> [Given data]
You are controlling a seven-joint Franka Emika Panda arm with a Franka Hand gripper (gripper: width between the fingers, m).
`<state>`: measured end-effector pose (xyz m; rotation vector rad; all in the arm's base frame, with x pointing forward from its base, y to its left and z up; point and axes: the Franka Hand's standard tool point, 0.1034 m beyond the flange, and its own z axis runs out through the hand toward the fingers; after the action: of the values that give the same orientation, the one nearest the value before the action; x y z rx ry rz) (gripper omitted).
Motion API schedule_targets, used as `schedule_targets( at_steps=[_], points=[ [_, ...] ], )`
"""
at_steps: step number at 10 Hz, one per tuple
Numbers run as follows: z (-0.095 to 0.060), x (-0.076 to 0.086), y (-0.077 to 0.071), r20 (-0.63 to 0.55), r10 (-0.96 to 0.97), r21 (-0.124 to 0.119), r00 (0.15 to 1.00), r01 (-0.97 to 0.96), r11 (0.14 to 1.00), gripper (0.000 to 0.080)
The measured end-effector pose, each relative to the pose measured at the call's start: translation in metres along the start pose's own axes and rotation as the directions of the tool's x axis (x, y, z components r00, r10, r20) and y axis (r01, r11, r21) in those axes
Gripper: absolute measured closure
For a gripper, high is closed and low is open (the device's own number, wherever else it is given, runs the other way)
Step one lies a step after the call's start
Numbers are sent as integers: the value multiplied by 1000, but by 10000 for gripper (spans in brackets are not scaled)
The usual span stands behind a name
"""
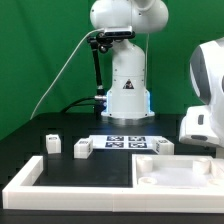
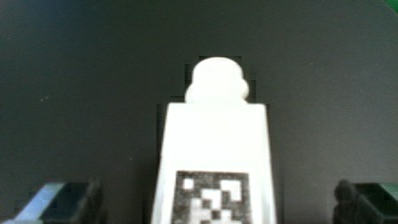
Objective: Assemble one leg
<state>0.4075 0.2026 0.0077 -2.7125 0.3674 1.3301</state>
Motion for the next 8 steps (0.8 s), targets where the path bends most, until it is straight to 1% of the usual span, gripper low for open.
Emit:
schedule_targets(
  at_steps=[2, 3, 8],
  points=[
    [0, 0, 0, 0, 0, 0, 1000, 0, 1000, 413],
    [0, 0, 0, 0, 1, 0, 1000, -1, 1000, 514],
    [0, 0, 0, 0, 1, 0, 1000, -1, 1000, 512]
  ],
)
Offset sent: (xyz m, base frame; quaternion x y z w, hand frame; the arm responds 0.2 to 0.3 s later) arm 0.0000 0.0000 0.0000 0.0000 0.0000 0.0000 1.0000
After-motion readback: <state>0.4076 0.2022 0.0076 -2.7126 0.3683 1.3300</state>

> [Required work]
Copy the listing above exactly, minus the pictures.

> [Written response]
You are controlling a seven-joint Franka Emika Panda arm with a Franka Hand gripper (gripper: width between the fingers, m).
`<state>`: measured end-effector pose (xyz m; rotation vector rad; all in the arm's base frame, with x pointing forward from its base, y to its left and z up; point and axes: the Franka Hand's standard tool point, 0.1034 m beyond the flange, and its own z axis runs out through the hand toward the fingers; after the action: of the values that give the same orientation, the one nearest the value before the action; x y z rx ry rz) (gripper omitted).
Motion API schedule_targets, used as `schedule_targets( at_steps=[_], points=[ [_, ...] ], )`
"""
at_steps: step number at 10 Hz, one per tuple
Numbers run as follows: z (-0.095 to 0.060), x (-0.076 to 0.086), y (-0.077 to 0.071), r20 (-0.63 to 0.55), r10 (-0.96 to 0.97), r21 (-0.124 to 0.119), r00 (0.15 to 1.00), r01 (-0.97 to 0.96), r11 (0.14 to 1.00), gripper (0.000 to 0.080)
The measured end-effector pose, each relative to the pose measured at the call's start: translation in metres along the start pose's own axes and rotation as the directions of the tool's x axis (x, y, z components r00, r10, r20) and y axis (r01, r11, r21) in those axes
Gripper: absolute measured closure
For a gripper, high is closed and low is open (the device's own number, wherever else it is given, runs the other way)
Step one lies a step after the call's start
Numbers are sent as integers: the value multiplied by 1000, but by 10000 for gripper (spans in brackets are not scaled)
The usual span stands behind a name
"""
Objective: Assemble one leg
<state>0.4075 0.2026 0.0077 -2.7125 0.3674 1.3301</state>
Motion for the next 8 steps (0.8 s), targets where the path bends most, until it is straight to 1% of the usual span, gripper low for open.
Emit:
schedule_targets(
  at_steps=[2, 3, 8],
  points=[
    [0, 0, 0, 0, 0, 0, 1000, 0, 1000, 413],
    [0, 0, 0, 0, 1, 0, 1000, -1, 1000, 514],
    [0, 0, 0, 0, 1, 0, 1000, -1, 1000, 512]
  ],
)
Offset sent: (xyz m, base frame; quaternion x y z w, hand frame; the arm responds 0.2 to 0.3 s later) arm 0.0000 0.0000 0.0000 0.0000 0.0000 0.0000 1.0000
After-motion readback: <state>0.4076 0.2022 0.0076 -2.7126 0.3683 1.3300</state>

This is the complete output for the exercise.